George Lucas Educational Foundation
  • Facebook
  • Twitter
  • Pinterest
  • Share
Boy at his locker outside hallway

As we seek to prepare young people with skills for career success, Warren Buffett reminds us what makes great employees:

In looking for people to hire, look for three qualities: integrity, intelligence, and energy. And if they don’t have the first one, the other two will kill you.

We live in an age where "the end justifies the means" has become the mantra of far too many adults who are role models for children. Nowhere have the circumstances and fallout been more disheartening than in the recent Atlanta school cheating scandal. Admittedly, the underlying issues that lead to dishonesty are often complex and multidimensional. People rationalize their actions with seemingly valid reasons. But as Buffett suggests, a lack of integrity comes with a high price tag.

How do children learn to be honest, respect societal norms, and act in ways consistent with the values, beliefs, and moral principles they claim to hold? How do teachers instill and reinforce a code of ethics in their classrooms when evidence suggests that high-stakes testing fosters a culture of dishonesty? These are tough questions.

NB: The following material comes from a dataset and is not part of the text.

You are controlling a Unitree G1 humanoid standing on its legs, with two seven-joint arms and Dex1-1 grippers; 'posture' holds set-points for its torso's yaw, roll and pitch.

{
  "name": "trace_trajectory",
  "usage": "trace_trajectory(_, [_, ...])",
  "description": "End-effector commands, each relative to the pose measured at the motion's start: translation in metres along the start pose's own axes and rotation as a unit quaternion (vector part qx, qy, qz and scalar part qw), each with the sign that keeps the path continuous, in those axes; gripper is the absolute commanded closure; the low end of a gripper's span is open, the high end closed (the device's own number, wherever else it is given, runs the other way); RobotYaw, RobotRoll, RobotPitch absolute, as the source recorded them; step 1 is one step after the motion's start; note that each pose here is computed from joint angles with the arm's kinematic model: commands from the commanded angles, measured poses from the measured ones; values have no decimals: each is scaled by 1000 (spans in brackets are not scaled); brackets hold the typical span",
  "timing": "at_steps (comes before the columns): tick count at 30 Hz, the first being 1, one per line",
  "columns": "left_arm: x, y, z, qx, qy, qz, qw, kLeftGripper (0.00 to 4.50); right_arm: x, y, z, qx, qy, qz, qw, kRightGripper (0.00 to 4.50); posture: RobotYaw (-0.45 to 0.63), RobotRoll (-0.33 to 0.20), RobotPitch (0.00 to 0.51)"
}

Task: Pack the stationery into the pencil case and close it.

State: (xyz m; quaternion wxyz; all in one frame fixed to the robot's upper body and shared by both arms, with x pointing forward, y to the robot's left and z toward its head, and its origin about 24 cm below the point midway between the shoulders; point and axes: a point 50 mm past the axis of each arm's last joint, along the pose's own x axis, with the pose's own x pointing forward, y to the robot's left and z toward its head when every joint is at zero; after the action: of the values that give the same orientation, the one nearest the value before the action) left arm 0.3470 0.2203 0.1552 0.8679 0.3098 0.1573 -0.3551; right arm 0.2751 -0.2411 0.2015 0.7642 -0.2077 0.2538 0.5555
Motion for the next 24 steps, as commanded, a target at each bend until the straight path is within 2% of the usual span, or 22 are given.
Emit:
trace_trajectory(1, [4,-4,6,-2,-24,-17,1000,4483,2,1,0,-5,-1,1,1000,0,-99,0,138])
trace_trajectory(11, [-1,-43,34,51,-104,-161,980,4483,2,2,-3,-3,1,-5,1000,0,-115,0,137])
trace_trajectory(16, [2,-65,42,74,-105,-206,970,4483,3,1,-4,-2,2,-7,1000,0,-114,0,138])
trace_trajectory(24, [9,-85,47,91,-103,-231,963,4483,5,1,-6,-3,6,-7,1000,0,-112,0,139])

The Basis of Social Harmony and Action

Children are not born with integrity or the behaviors we associate with it, like honesty, honor, respect, authenticity, social responsibility, and the courage to stand up for what they believe is right. It is derived through a process of cultural socialization -- influences from all spheres of a child's life. In their school environments, students acquire these values and behaviors from adult role models and peers, and in particular, through an understanding of the principles of academic integrity. When students learn integrity in classroom settings, it helps them apply similar principles to other aspects of their lives.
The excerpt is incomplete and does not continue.